Apoptotic nuclear collapse is impaired in cells overexpressing several caspase-resistant ICAD mutants (31, 32). Therefore, we wanted to analyze the individual contribution of the ICADL and ICADS isoforms on STP-induced apoptotic nuclear morphology in SK-N-AS cells. Fig. 2A schematizes the ICADL and ICADS mRNAs and the position of each siRNAs employed. As shown in Fig. 2B, the siRNA against ICADL was effective at reducing its protein levels without affecting those of ICADS. On the other hand, among the three siRNAs chosen to down-regulate ICADS, only siRNA number 1 was effective at reducing the protein levels of this isoform without altering ICADL expression (Fig. 2B).
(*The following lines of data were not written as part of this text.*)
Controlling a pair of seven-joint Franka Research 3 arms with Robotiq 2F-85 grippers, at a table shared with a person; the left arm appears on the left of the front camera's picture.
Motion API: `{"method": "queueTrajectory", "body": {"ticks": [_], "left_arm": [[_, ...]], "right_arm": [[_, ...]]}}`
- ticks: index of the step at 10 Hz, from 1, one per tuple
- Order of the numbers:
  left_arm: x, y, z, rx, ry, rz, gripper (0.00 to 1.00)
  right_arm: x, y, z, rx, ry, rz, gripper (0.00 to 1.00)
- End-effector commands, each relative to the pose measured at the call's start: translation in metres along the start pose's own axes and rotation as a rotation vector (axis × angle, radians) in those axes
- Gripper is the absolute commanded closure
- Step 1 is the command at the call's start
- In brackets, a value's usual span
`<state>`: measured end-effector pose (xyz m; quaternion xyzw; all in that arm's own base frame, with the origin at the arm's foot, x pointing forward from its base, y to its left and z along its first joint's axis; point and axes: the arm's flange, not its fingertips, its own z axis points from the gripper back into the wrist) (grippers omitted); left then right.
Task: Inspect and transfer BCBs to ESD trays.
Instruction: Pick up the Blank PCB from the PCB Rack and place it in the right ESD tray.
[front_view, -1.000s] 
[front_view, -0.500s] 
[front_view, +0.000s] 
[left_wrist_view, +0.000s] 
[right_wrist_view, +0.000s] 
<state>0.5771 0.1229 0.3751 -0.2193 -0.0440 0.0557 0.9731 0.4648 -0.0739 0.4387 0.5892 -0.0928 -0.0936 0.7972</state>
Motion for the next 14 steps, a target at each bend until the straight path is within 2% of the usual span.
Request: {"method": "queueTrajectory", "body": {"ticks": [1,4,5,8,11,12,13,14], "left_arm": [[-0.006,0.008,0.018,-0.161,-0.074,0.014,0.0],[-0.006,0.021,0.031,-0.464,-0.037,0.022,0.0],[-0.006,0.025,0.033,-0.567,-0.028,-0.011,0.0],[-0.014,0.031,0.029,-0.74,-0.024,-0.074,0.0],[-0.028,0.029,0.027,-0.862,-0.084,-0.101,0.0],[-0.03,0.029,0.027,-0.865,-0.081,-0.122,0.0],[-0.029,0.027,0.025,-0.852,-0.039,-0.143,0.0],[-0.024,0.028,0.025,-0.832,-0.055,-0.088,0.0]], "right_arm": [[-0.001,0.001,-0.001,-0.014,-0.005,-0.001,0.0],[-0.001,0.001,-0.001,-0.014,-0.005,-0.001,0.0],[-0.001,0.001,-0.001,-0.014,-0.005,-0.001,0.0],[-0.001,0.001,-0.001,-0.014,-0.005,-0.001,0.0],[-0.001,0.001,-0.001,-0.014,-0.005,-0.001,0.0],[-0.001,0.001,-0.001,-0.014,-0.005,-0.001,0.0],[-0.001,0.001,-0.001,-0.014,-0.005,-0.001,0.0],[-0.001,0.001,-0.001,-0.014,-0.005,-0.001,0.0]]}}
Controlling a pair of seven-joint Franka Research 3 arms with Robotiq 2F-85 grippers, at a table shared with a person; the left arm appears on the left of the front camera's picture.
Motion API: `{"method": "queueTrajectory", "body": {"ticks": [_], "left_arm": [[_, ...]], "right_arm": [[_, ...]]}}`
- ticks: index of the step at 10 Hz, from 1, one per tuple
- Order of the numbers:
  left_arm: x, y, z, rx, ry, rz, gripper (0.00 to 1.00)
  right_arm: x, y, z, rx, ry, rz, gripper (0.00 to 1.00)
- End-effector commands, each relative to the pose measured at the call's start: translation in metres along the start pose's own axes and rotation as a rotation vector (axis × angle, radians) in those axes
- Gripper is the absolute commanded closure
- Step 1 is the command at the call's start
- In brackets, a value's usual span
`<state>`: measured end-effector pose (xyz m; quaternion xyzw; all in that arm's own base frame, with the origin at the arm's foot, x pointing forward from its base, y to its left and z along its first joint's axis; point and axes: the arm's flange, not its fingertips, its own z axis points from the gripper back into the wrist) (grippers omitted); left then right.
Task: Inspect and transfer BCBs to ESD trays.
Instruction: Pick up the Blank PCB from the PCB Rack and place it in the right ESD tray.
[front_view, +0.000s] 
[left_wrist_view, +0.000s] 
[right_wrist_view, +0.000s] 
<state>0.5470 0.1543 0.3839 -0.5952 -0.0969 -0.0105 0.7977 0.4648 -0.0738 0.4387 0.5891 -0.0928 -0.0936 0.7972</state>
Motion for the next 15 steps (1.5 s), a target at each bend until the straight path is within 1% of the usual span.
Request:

Analysis of the nuclear morphology revealed that ICADL siRNA, but not ICADS siRNA, prevented stage II nuclear collapse in SK-N-AS cells treated with STP (Fig. 2C). The effect of ICADL siRNA on the apoptotic nuclear morphology is due to the decrease observed in the endogenous protein levels of DFF40/CAD (Fig. 2B). This fact is in agreement with previous data establishing the role of ICADL, but not ICADS, as a chaperone for DFF40/CAD (33) and, therefore, regulating the expression of the endonuclease (34). Regardless of the effect provoked on the aspect of the nuclei, none of the siRNAs designed avoided the STP-induced DNA degradation profile into high molecular weight (HMW) fragments (supplemental Fig. S2).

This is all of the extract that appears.